Engel masterfully creates a milieu in which women struggle against all odds to provide the best lives possible for their daughters. Tension arises as Eve, heeding advice from her former boyfriend, an abusive meth dealer, is faced with a dreadful choice in a stunning conclusion.
... uncompromising and absorbingly written ... 12-year-olds Junie and Izzie are murdered, and Engel does right by them, not using their tragedy as mere plot point to hook readers but genuinely letting us feel the rubbed-raw grief of Junie’s mother, Eve Taggert, and showing how it turns swiftly into action ... Not just a fine thriller but a fine character study, plumbing family and particularly mother-daughter relationships and showing Eve, her mother, and Izzie’s mother, too, as women unbendable as oak.

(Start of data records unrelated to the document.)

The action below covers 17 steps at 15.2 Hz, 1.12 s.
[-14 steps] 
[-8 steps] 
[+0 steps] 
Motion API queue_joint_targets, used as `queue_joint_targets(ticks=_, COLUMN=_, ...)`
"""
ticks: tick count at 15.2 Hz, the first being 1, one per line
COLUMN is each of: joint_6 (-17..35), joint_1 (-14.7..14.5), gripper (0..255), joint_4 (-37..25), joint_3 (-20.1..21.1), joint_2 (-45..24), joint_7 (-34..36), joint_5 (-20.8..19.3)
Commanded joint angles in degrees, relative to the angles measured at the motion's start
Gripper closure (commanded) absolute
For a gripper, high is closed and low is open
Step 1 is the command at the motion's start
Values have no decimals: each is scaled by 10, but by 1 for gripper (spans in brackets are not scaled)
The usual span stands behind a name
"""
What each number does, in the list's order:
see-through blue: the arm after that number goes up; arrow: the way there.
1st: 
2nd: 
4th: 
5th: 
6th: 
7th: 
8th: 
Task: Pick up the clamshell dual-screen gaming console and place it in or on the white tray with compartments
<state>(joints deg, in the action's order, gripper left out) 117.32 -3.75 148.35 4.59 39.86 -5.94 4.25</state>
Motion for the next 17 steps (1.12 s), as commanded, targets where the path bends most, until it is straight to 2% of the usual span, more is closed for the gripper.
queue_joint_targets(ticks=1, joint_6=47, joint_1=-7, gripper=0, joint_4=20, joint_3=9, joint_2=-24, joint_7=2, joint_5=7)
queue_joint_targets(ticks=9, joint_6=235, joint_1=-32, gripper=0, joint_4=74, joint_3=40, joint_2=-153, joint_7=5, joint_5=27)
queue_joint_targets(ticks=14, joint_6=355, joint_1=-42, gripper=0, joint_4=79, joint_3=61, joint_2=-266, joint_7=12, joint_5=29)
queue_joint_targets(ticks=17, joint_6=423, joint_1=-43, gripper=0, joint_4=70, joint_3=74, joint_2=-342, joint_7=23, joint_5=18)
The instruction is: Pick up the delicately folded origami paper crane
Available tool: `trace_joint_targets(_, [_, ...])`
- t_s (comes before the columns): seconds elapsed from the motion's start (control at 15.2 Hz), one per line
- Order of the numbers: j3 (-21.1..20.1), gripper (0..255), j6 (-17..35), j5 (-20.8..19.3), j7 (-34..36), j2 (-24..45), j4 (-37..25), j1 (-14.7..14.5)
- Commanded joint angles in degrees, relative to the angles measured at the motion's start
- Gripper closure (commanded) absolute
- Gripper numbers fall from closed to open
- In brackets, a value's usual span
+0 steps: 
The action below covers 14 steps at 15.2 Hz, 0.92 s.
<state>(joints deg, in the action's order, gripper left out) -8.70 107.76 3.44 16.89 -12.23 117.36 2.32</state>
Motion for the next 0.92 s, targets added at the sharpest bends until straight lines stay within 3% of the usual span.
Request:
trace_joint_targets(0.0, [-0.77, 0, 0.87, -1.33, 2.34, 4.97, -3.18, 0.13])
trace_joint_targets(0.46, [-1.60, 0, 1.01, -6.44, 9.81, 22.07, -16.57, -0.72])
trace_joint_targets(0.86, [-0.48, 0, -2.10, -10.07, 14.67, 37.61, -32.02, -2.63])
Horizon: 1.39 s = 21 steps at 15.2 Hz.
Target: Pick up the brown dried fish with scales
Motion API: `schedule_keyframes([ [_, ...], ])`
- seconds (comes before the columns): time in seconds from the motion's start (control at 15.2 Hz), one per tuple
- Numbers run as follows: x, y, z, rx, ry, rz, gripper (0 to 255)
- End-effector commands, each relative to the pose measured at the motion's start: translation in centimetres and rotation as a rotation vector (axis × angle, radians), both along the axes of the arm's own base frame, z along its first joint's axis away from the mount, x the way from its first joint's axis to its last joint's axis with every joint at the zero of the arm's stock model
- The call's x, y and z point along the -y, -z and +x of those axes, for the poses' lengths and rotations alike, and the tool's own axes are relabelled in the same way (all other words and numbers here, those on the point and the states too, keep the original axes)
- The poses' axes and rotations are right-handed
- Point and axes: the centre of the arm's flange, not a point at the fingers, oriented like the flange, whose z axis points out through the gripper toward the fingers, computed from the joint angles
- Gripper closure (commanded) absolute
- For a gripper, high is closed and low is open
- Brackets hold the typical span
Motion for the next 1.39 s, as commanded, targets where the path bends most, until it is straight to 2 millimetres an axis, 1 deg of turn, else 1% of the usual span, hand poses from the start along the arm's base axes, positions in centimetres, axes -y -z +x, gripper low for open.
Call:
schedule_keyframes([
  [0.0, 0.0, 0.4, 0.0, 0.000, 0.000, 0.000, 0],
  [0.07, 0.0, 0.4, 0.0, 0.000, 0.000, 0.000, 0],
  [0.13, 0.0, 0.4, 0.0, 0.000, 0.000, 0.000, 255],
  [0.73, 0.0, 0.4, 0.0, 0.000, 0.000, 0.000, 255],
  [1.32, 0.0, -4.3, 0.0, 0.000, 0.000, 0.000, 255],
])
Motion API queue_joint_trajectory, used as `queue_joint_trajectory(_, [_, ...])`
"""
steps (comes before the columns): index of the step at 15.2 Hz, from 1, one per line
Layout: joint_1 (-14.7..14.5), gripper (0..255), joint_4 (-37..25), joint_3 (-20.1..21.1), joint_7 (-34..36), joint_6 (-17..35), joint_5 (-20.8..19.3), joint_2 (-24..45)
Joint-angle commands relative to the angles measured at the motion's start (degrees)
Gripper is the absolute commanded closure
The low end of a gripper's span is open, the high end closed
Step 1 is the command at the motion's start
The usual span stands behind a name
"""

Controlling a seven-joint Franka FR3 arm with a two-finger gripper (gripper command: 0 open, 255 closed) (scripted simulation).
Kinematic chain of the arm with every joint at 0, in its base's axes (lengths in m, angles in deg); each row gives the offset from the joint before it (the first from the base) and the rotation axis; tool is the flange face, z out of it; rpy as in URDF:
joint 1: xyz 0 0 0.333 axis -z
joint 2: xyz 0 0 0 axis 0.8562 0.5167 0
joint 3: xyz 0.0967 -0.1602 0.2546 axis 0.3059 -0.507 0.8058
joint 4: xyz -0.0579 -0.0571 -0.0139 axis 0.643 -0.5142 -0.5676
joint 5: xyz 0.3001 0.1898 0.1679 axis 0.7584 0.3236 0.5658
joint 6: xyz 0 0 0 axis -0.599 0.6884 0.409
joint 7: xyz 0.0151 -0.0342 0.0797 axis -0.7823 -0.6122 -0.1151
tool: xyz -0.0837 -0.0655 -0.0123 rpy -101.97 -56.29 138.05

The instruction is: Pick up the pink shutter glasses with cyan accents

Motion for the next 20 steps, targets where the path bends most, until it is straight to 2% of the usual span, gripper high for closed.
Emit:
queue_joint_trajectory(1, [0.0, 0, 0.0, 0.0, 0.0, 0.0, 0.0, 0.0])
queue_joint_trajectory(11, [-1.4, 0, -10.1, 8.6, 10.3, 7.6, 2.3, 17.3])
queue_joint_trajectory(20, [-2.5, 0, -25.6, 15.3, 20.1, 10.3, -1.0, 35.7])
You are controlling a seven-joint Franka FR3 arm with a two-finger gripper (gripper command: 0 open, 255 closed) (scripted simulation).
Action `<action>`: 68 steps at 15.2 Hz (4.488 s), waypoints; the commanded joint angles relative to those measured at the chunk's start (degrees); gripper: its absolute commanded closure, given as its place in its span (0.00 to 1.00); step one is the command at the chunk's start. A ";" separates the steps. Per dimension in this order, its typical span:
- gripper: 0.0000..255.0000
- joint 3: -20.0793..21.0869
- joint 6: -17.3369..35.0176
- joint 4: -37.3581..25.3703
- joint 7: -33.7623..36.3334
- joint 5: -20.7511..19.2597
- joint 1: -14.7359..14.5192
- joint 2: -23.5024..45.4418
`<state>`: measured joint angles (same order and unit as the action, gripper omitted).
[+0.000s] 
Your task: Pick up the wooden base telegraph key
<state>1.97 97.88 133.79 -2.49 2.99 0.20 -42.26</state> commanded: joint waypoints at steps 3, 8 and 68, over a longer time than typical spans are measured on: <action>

... harrowing ... Without sacrificing any of the narrative’s ferocious urgency, Engel gradually discloses a few of Eve’s own guilty secrets—on the way to some gut-wrenching final revelations. This rural noir stakes Engel’s claim to that dystopian terrain somewhere between Gillian Flynn’s Sharp Objects and Daniel Woodrell’s Winter’s Bone.
A bleak drama of rural America that offers grim lessons but minimal hope ... An unforeshadowed revelation about Zach halfway through adds nothing to the suspense—instead, we are brought up short, wondering how a first-person narrator like Eve, blunt, plainspoken, and obsessed with the truth, could conceal this glaring fact from herself for half the book. In fact, her unerring instincts will lead to a completely unexpected conclusion. These pages are replete with lessons about the choices women have in such environments—that is to say, none, except to toughen up or give up ... Readers craving some nod at redemption may have to be satisfied with rough justice.